While the value conclusions of a recently completed valuation of more than 140 self-storage facilities or acquisition are proprietary, we can share with you the basic results. The percentage of the purchase price that was allocated to short-lived properties varied between a low of five percent to a high of 33 percent. Most were near the 20 percent range. The size of the parcel as a whole was generally two times that of the buildings.
Determining Market Value Following an acquisition, you may be required to have an appraisal completed for Purchase Price Allocation, defining the basis of value for the land versus the improvements. Below for your consideration is the definition of “Market Value” and a introduction to the three approaches to value used to derive the market value of a property.
Market Value (Appraisal Foundation) -- The most probable price which a property should bring in a competitive and open market under all conditions requisite to a fair sale, the buyer and seller each acting prudently and knowledgeably, and assuming the price is not affected by undue stimulus. Implicit in this definition is the consummation of a sale as of a specified date and the passing of title from seller to buyer under conditions whereby:
- Buyer and seller are typically motivated:
- Both parties are well informed or well advised, and acting in what they consider their best interests;
- A reasonable time is allowed for exposure in the open market;
- Payment is made in terms of cash in U.S. dollars or in terms of financial arrangements comparable thereto; and
- The price represents the normal consideration for the property sold unaffected by special or creative financing or sales concessions granted by anyone associated with the sale.

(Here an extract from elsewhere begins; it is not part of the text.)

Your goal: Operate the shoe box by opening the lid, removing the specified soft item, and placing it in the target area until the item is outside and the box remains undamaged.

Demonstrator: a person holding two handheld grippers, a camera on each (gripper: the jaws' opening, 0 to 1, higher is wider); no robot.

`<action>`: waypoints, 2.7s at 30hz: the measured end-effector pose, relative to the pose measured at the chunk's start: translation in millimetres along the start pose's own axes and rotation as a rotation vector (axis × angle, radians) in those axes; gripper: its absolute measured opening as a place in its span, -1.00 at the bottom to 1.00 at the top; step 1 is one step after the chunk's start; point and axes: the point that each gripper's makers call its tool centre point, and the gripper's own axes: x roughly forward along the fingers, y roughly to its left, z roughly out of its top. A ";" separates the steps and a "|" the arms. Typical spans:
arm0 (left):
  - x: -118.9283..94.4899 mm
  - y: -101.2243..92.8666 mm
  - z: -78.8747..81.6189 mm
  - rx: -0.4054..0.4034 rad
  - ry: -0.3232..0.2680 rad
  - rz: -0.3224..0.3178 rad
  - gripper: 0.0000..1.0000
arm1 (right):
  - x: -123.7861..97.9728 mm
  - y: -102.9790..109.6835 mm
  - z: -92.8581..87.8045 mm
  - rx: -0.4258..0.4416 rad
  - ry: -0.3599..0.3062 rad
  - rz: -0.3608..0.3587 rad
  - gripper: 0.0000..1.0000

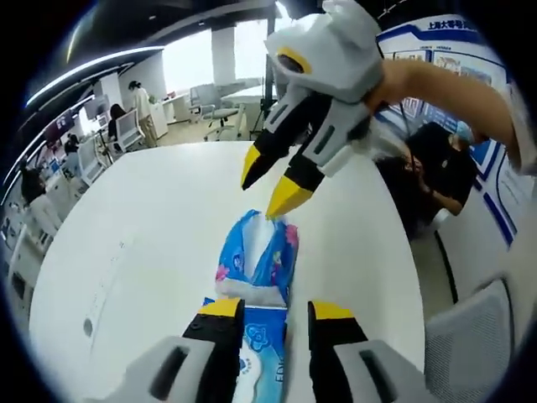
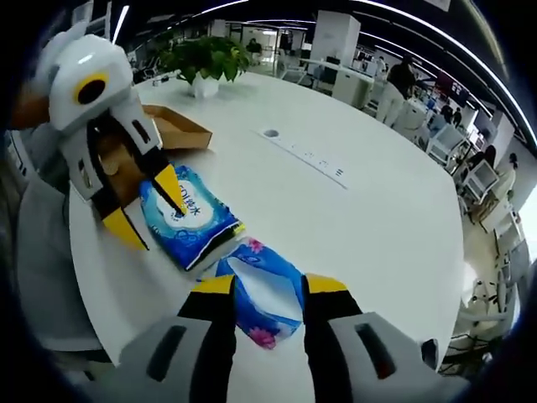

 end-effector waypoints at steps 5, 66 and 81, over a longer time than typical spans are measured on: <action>-26.6 2.5 -7.6 -0.034 -0.036 0.050 -0.29 | -12.2 14.0 7.3 -0.003 -0.019 0.002 -0.31; -278.1 -4.7 -156.3 -0.355 -0.260 0.492 1.00 | -7.2 221.7 119.0 -0.439 -0.105 0.361 0.22; -315.5 -5.8 -189.1 -0.413 -0.270 0.575 1.00 | 12.4 247.8 127.9 -0.543 -0.068 0.442 0.20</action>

Market Value is synonymous with the legal term, “Fair Market Value.” Many of the major CPA firms are requiring that all three approaches to value be used as part of the study to estimate Market Value, these approaches, as generally defined, are below.
- Cost Approach – This approach considers the current cost of reproducing a property, less its accrued depreciation. A summation of the market value of the land assumed vacant and the depreciated reproduction or replacement cost new of the improvements provides an indication of the total value of the property.
- Sales Comparison Approach – This approach produces an estimate of value by comparing the sales and/or listings of similar properties in the same area or in competing areas. This technique can indicate the value established by informed buyers and sellers in the market.
- Income Capitalization Approach – This approach is based on an estimate of the subject property’s possible net operating income (NOI). The NOI is capitalized to arrive at an indication of value from the standpoint of an investment. This method measures the present worth of anticipated future net income from the property.
So what exactly are the benefits of cost segregation? With so may variables, there is no simple answer. In your first year, you can get back roughly 50 cents per square foot of construction as savings. Hence, for a 100,000 square-foot building, you would expect savings of around $50,000, although it could be more and it could be less. After five years, the savings begin to drop since the five-year property has fully depreciated.
Just a warning: when a cost segregation firm “guarantees” their results—be careful. As you can see from the real-life examples, the range of findings could vary significantly.
A quality cost segregation study takes only a few weeks to complete but it can benefit the business owners for years. And it can cost only a fraction of the long-term tax savings that will be realized. If cost segregation isn’t a process you’re taking advantage of with your self-storage business, you could easily be paying more in federal income taxes than is required.